Check every line of the data and copy the ones where "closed" appears.
+===+
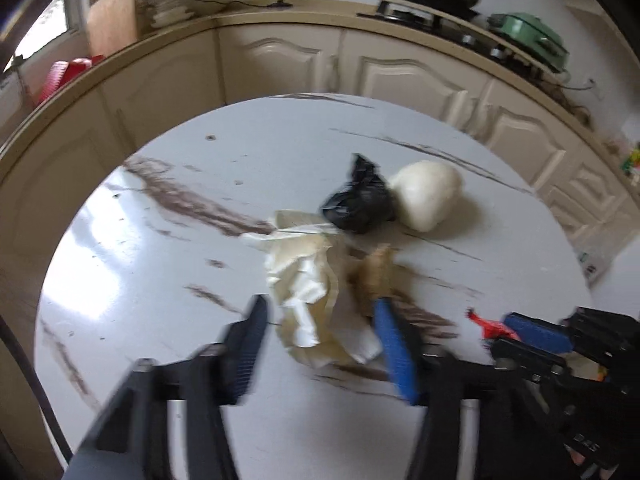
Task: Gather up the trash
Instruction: 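Grasp the red wrapper with the right tool while the left tool grasps the crumpled paper, then carry both items over the blue bin and open both tools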
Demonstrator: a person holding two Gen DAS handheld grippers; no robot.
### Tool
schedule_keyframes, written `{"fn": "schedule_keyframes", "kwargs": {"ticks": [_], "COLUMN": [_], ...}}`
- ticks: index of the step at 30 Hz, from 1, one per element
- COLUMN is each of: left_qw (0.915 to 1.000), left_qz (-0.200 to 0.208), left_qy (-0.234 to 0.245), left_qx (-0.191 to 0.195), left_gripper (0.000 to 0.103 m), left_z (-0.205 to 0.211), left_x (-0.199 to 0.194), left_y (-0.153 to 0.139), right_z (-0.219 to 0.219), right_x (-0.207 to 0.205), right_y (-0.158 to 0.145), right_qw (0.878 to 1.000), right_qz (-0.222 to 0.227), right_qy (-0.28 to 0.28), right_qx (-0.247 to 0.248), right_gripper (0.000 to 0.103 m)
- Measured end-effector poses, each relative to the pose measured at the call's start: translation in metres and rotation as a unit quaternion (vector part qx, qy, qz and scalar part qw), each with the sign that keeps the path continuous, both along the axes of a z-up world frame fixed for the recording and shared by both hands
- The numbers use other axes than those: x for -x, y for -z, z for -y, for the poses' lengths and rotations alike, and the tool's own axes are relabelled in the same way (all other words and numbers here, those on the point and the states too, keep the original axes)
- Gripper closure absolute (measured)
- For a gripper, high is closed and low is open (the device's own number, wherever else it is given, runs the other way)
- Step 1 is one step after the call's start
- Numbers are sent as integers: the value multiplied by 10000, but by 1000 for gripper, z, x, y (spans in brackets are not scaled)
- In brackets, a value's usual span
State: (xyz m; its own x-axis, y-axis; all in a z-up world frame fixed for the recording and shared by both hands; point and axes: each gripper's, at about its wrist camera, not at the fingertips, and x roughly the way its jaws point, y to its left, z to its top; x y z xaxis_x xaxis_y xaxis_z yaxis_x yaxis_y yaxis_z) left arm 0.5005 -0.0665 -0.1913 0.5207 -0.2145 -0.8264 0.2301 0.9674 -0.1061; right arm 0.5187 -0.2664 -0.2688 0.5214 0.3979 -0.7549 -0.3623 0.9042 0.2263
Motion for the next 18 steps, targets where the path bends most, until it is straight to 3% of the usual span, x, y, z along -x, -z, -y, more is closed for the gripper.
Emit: {"fn": "schedule_keyframes", "kwargs": {"ticks": [1,2,5,10,18], "left_qw": [10000,10000,10000,9995,9967], "left_qz": [15,47,-13,322,777], "left_qy": [16,-23,-61,-33,11], "left_qx": [-4,-75,-11,3,229], "left_gripper": [73,96,96,98,98], "left_z": [-1,-2,-9,-22,-35], "left_x": [-1,1,0,24,82], "left_y": [0,0,4,-10,-45], "right_z": [1,1,0,-2,-7], "right_x": [1,2,8,20,53], "right_y": [0,-1,-2,-7,-43], "right_qw": [10000,10000,9999,9997,9982], "right_qz": [-3,3,7,57,408], "right_qy": [26,59,131,177,177], "right_qx": [-18,-37,-95,-186,-412], "right_gripper": [86,86,87,88,90]}}
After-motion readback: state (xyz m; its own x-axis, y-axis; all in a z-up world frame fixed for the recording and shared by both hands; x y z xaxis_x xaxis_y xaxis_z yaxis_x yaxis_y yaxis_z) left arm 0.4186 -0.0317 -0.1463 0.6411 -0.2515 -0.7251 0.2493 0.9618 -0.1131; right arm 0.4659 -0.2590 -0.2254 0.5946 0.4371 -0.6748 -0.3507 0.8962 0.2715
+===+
§ **RESULT**
- For a gripper, high is closed and low is open (the device's own number, wherever else it is given, runs the other way)
Motion for the next 18 steps, targets where the path bends most, until it is straight to 3% of the usual span, x, y, z along -x, -z, -y, more is closed for the gripper.

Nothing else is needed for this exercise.